Washington County Court of Appeals 09/28/16
State of Tennessee v. Philemon Alexander
W2015-02494-CCA-R3-CD

The Defendant, Philemon Alexander, was convicted of one count of theft of property valued at $1,000 or more but less than $10,000. See Tenn. Code Ann. § 39-14-103. In this appeal as of right, the Defendant contends that the evidence was insufficient to sustain his conviction, arguing that there was no proof of his possession of the stolen vehicle. Following our review, the judgment is affirmed.

Shelby County Court of Criminal Appeals 09/28/16
State of Tennessee v. Leonardo D. Williams
W2016-00168-CCA-R3-CD

The defendant, Leonardo D. Williams, appeals the dismissal of his Tennessee Rule of Criminal Procedure 36.1 motion for correction of an illegal sentence, arguing that he illegally received concurrent sentences when he should have received consecutive ones. We affirm the summary dismissal of the motion pursuant to Rule 20, Rules of the Court of Criminal Appeals.

Shelby County Court of Criminal Appeals 09/28/16
State of Tennessee v. Travis Brooks
W2015-02433-CCA-R3-CD

The petitioner, Travis Brooks, appeals the dismissal of his motion to correct an illegal sentence. He argues that he is entitled to relief because the trial court failed to award him appropriate pretrial jail credits. Following our review, we conclude that the petitioner has not stated a colorable claim for relief, and we affirm the judgment of the trial court.

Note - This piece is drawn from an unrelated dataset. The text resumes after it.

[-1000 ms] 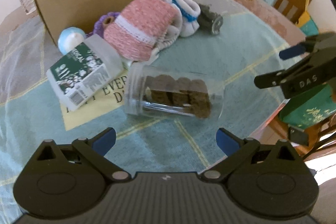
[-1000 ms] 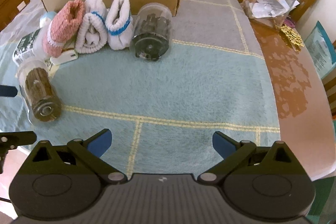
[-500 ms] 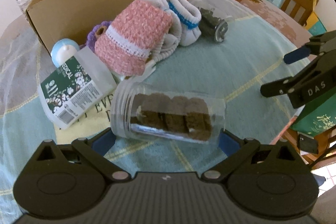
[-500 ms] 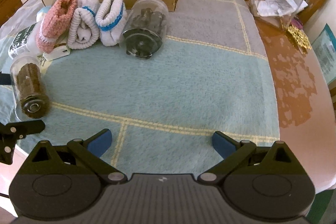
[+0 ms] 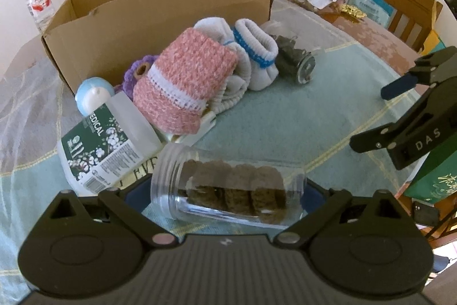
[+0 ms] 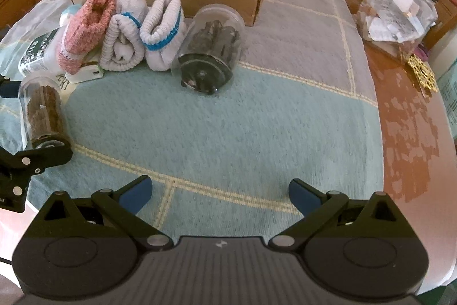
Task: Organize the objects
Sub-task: 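Grasp the cookie jar with the left tool, then lift the cookie jar with the left tool while the right grasps the pink sock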
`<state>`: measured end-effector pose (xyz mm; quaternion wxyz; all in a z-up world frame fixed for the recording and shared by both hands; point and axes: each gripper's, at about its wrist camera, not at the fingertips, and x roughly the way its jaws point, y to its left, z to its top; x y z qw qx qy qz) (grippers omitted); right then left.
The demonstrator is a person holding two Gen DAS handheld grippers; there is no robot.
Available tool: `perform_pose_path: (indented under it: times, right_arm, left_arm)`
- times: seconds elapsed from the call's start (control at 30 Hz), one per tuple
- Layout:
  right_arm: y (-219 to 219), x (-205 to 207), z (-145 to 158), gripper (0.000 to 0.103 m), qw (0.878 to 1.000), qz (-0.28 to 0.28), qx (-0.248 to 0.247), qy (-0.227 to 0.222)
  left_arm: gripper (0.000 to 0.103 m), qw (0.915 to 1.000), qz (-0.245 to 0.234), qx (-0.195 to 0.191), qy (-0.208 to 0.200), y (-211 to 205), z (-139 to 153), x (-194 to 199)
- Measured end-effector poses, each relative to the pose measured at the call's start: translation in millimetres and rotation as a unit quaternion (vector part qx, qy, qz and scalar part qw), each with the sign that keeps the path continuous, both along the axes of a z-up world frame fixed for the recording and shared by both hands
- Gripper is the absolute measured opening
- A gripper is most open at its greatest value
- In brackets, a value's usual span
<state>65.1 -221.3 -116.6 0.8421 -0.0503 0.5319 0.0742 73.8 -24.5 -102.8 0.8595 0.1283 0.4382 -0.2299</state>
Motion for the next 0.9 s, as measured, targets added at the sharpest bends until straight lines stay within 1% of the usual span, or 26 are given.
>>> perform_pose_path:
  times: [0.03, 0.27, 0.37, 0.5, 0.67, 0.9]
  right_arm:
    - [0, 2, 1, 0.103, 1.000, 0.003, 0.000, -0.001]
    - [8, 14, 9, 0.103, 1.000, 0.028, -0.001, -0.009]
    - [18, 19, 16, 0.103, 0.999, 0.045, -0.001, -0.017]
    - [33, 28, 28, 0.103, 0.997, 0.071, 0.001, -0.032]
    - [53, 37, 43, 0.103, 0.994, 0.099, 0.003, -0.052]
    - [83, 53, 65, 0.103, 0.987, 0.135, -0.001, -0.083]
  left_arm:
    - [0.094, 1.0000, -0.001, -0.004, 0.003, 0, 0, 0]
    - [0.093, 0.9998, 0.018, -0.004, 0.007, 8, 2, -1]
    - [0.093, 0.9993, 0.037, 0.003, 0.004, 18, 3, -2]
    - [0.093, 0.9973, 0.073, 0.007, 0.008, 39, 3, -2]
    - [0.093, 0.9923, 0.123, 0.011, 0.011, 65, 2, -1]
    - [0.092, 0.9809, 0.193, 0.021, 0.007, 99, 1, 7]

Shelby County Court of Criminal Appeals 09/28/16
State of Tennessee v. Kevin Ladell Grandberry
W2015-01344-CCA-R3-CD

The defendant, Kevin Ladell Grandberry, was indicted for first-degree premeditated murder, murder in the perpetration of a felony, especially aggravated robbery, attempted first degree murder, employing a firearm during the commission of a dangerous felony, felon in possession of a weapon, and theft between $1000 and $10,000. Following trial, a jury found the defendant guilty of murder in the perpetration of a felony, especially aggravated robbery, aggravated assault, felon in possession of a weapon, and theft between $1000 and $10,000. The trial court sentenced the defendant to an effective sentence of life without the possibility of parole plus 27 years in confinement. On appeal, the defendant argues the evidence was insufficient to support his convictions. After review, we affirm the defendant's convictions, but remand to the trial court for entry of amended judgments reflecting, per the sentencing hearing transcripts, that the sentences in Counts 2 and 3 are to be served concurrently.

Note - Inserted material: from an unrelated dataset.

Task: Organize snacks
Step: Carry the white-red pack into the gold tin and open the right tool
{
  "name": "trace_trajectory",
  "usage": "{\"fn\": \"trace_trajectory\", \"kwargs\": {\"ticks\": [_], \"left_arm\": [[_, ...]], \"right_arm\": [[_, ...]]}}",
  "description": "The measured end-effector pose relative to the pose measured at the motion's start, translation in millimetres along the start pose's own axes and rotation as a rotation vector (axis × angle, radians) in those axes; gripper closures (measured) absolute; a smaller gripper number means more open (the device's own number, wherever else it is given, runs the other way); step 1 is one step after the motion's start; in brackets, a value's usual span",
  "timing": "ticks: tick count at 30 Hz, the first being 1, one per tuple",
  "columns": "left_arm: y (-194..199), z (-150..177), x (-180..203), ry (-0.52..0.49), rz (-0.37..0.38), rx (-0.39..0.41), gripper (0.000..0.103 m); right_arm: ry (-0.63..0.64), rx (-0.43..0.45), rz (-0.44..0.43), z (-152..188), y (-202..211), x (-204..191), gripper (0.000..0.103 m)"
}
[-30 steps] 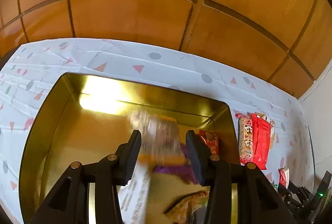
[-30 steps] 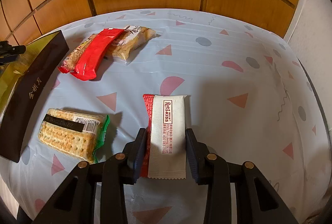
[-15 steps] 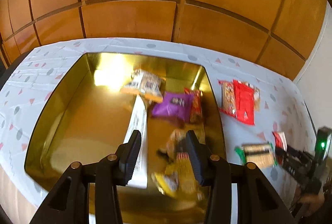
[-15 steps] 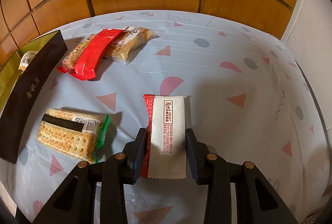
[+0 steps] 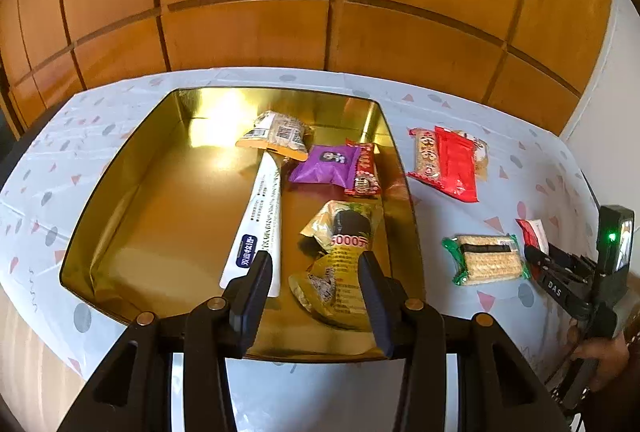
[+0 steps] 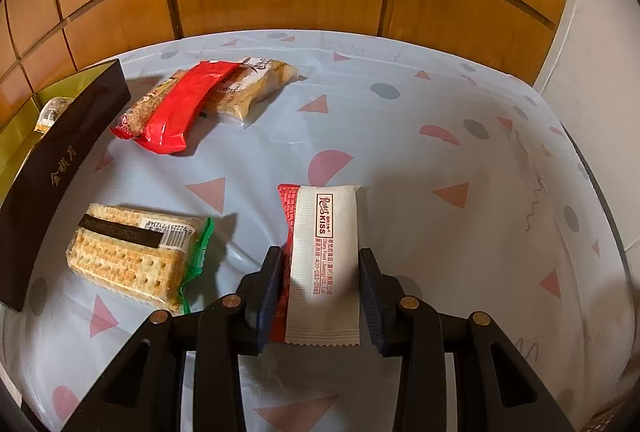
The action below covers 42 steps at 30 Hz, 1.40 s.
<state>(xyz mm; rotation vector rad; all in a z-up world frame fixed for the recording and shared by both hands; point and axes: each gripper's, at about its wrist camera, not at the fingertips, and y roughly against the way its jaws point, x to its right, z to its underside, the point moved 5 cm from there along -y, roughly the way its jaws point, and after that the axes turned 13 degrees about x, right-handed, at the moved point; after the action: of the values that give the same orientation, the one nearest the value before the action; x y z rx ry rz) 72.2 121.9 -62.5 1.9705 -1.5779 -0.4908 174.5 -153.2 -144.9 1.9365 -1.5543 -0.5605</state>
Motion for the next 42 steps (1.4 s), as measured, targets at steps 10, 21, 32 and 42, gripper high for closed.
{"fn": "trace_trajectory", "kwargs": {"ticks": [10, 21, 32, 42], "left_arm": [[4.0, 7.9, 12.3, -0.038, 0.023, 0.000, 0.058], [11.7, 9.7, -1.5, -0.035, 0.014, 0.020, 0.058], [17.2, 9.9, -36.1, 0.021, -0.027, 0.040, 0.058], [24.1, 10.6, -62.8, 0.075, -0.061, 0.056, 0.058]], "right_arm": [[0.005, 0.002, 0.011, 0.6, 0.5, -0.4, 0.065], [-0.038, -0.065, 0.026, -3.0, -0.5, -0.1, 0.066], [-0.316, -0.060, -0.151, -30.6, 29.7, -0.9, 0.070], [-0.210, -0.076, -0.442, -60.9, 55.2, -110.6, 0.070]]}}
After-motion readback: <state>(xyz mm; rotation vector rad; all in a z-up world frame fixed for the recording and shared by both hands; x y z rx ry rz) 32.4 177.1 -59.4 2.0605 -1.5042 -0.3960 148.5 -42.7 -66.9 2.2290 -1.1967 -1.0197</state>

Lauderdale County Court of Criminal Appeals 09/28/16
State of Tennessee v. James Walter Morgan
E2015-01959-CCA-R3-CD

The Defendant, James Walter Morgan, was found guilty by a Hamblen County Criminal Court jury of theft of property valued at $500 or less, a Class A misdemeanor. See T.C.A. § 39-14-103 (2014). The trial court sentenced the Defendant to eleven months, twenty-nine days of supervised probation. On appeal, the Defendant contends that the trial court erred in denying his request for judicial diversion. We affirm the judgment of the trial court.

Hamblen County Court of Criminal Appeals 09/27/16
State of Tennessee v. Michael D. Hernandez
E2015-01365-CCA-R3-CD
An Anderson County Circuit Court Jury convicted the appellant, Michael D. Hernandez, of one count of rape of a child, and he received a twenty-five-year sentence to be served at 100%. On appeal, the appellant contends that the evidence is insufficient to support the conviction; that the trial court erred by refusing to give him access to the victim's statement in an investigator's notes; that the trial court erred by failing to conduct an in camera review of the notes for exculpatory material; that the trial court erred by denying his motion to suppress evidence found in his home; that the trial court erred by defining “on or about” for the jury; that the trial court erred by giving sequential jury instructions; and that cumulative error warrants a new trial. Based upon the oral arguments, the record, and the parties' briefs, we affirm the judgment of the trial court.
 
Anderson County Court of Criminal Appeals 09/27/16
State of Tennessee v. Michael D. Hernandez - concurring and dissenting
E2015-01365-CCA-R3-CD
I agree with the majority's conclusion upholding the Defendant's conviction for rape of a child and his twenty-five-year sentence. Moreover, while I agree with the majority's conclusion that Ms. Powell's notes do not qualify as a “statement” of the victim pursuant to Tennessee Rule of Criminal Procedure 26.2, I write separately to address the issue of whether Ms. Powell's notes qualify as a “statement” of Ms. Powell as the testifying witness pursuant to Rule 26.2.
 
Anderson County Court of Criminal Appeals 09/27/16
State of Tennessee v. Johnny Malcolm Vinson
M2016-00068-CCA-R3-CD

The defendant, Johnny Malcolm Vinson, was convicted of aggravated assault in violation of an active order of protection pursuant to Tenn. Code Ann. § 39-13-102(c). On appeal, the defendant challenges the sufficiency of the evidence supporting his conviction arguing that conflicting testimony exists regarding his use of a deadly weapon and that the State failed to prove he acted with intent. After our review, we conclude that the defendant’s arguments are without merit. Accordingly, we affirm the judgment of the trial court.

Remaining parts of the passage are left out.